When you’re working on your fitness goals, it can be tempting to jump on the scale every five minutes. Unfortunately, scales aren’t always the most accurate measure of your progress. In fact, it’s not unusual for your weight to fluctuate by 5-10 pounds per day, even if you aren’t eating much.
As we become more educated about how our bodies react to muscle gain, food, water, climate, and everything in the world around us, it’s important to focus on better ways of measuring our success. Here are five ways you can track your fitness progress without a scale.
Check Your Endurance
Rather than focusing on how much you weigh, focus on how long you can do something that you were unable to do before. If you lived a sedentary lifestyle before you started training, walking up the stairs at work might have left you winded. Perhaps after a month of training, that is no longer the case.

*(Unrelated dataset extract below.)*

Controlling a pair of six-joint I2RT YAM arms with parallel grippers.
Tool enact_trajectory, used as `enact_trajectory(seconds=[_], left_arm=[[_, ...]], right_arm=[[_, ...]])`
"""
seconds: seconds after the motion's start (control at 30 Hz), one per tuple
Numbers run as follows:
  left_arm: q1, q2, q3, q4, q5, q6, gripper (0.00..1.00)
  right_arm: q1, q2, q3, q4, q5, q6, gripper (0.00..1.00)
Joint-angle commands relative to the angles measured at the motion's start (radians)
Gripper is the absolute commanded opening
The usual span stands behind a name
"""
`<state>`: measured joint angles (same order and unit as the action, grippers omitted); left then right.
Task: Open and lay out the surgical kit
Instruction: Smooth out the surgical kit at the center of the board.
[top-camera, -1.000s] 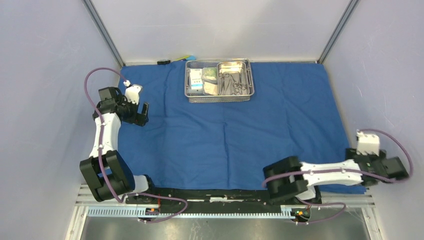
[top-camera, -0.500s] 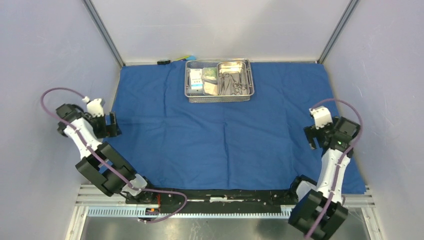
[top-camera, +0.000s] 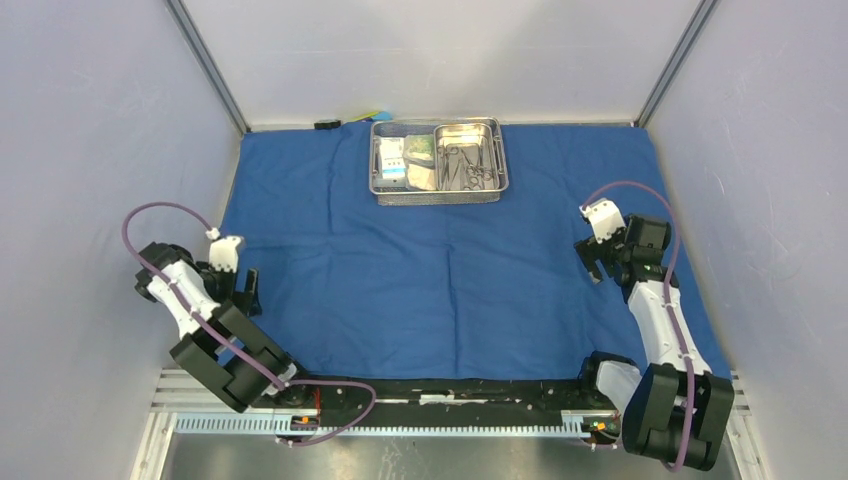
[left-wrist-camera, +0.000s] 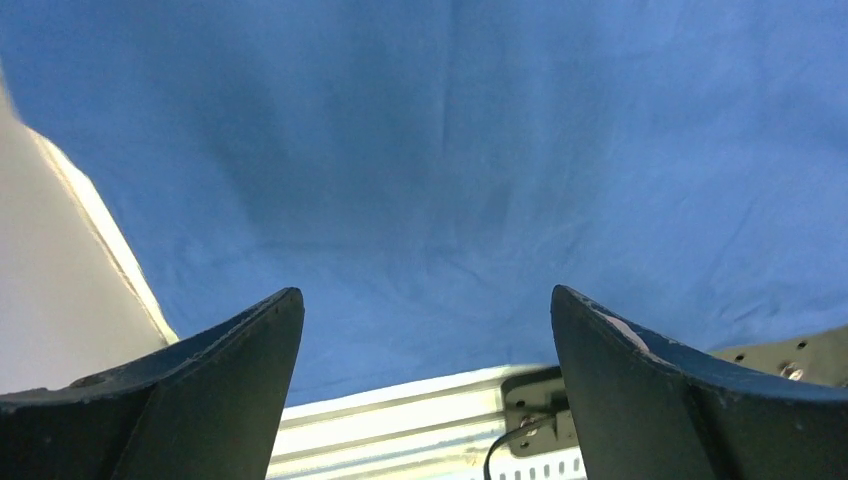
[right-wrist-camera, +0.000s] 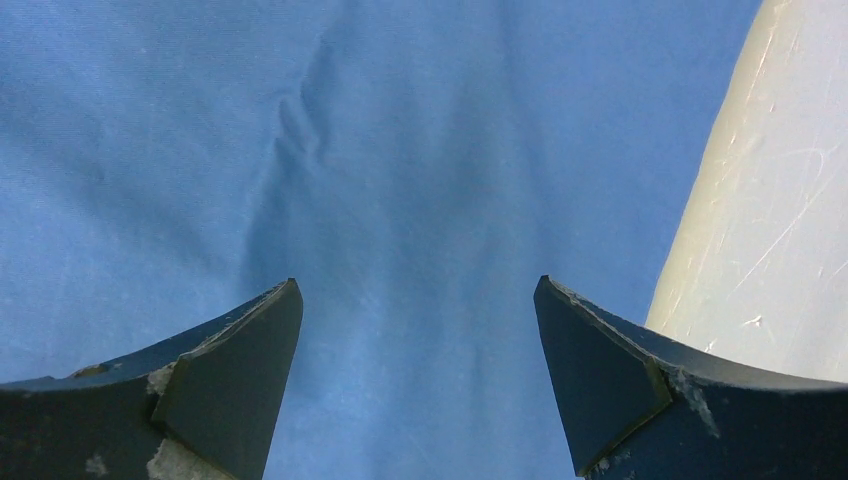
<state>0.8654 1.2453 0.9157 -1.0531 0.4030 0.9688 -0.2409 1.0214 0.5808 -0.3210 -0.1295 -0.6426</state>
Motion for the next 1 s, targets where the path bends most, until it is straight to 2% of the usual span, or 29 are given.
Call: enact_trajectory(seconds=[0.0,0.1,0.17,0.27,0.4,0.57,0.8,0.87,0.97], left_arm=[[0.000,0.060,-0.078,0.031,-0.142,0.153,1.00],[-0.001,0.113,-0.109,0.120,-0.125,0.163,0.99],[0.000,0.166,-0.104,0.141,-0.127,0.164,0.95],[0.000,0.240,-0.113,0.162,-0.186,0.165,0.81],[0.010,0.265,-0.201,0.249,-0.331,0.192,0.61],[0.086,0.248,-0.273,0.367,-0.494,0.268,0.50],[0.151,0.218,-0.267,0.298,-0.562,0.366,0.46],[0.149,0.184,-0.259,0.263,-0.530,0.376,0.50],[0.140,0.154,-0.172,0.128,-0.449,0.352,0.56]], right_arm=[[0.021,0.011,-0.012,0.075,0.050,0.030,0.94],[0.023,0.024,-0.017,0.081,0.058,0.035,0.94],[0.024,0.031,-0.017,0.080,0.063,0.034,0.94],[0.024,0.029,-0.017,0.073,0.079,0.028,0.93],[0.024,0.022,-0.015,0.071,0.099,0.016,0.93],[0.024,0.020,-0.012,0.075,0.123,-0.004,0.93],[0.023,0.046,-0.017,0.076,0.120,-0.022,0.93],[0.024,0.049,-0.016,0.079,0.117,-0.027,0.93],[0.025,0.055,-0.002,0.076,0.115,-0.029,0.93]])
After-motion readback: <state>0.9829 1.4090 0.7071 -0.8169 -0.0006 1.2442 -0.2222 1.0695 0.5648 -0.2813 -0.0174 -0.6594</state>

New runners often start a run/walk progression program that mixes spurts of running with recovery walk intervals. In time, the recovery intervals get shorter, and the running distance gets longer. Improved endurance is a key indicator of progress and cardiovascular health.
Check Your Strength
Weight training is a fantastic way to shift the focus from what you lose to what you gain. As your training progresses, you’ll notice that you can lift more weight than when you started. At some point, you might even realize that the weight that used to be challenging is now a breeze.
When is comes to how you get to exercise – at a gym or at home – you will have to decide what your goals are and what your budget is. Creating your own home gym is not as difficult as it once might have been, as you can easily search the web for reputable online sellers (gym equipment Brisbane, for example) and get what you need along with some tips. Whatever you decide, focusing on your increased strength is an effective way to track your progress.
Check Your Emotions
One of the key indicators of progress in fitness is how you feel overall. Exercise is an exceptional mood booster, as it releases endorphins–the happy hormone– into your bloodstream. As such, exercise has been proven as an effective way to combat depression, anxiety, and fatigue.
Start keeping a journal about how you feel. Note everything about your day and what triggered your positive or negative emotions. See if you can track a pattern that relates to your training plan.
Check Your Clothes
The great thing about muscle is that the same amount of weight takes up less room than body fat. That means that while the scale may not budge, your body composition and clothing size could change drastically.
If your clothes start to feel more comfortable or looser, this is an indication that you have lost weight. Alternatively, if you are trying to build muscle, your clothes might feel a little more snug, especially around the arms and back.
It can be challenging to see progress when we are used to our bodies looking a certain way. Gradual change is hard to notice in the mirror, whereas friends and colleagues may notice a significant difference. This is why people take progress photos to get a more objective look at themselves.
When taking progress photos, be sure to wear the same outfit, and use the same lighting and angles. Get photos of yourself from the front, back, and side. If one of your goal is gain muscle, flex those guns and snap a few photos. Set a reminder to repeat this once every weeks or months to see how you’ve changed.
Time to Make Progress
Scales have a time and place in our world, but they aren’t meant to be taken as gospel. Think about it, if you drink a pot of coffee and weigh yourself before using the washroom, you’ll probably weigh more than you did when you woke up. Some days you may sweat, while other days you may retain fluid.
If you find yourself obsessing over the numbers on the scale, do yourself a favor and lose some weight by removing the apparatus from your home. Remember that you are not defined by a number on a machine.
How do you track your weight loss progress without using a scale?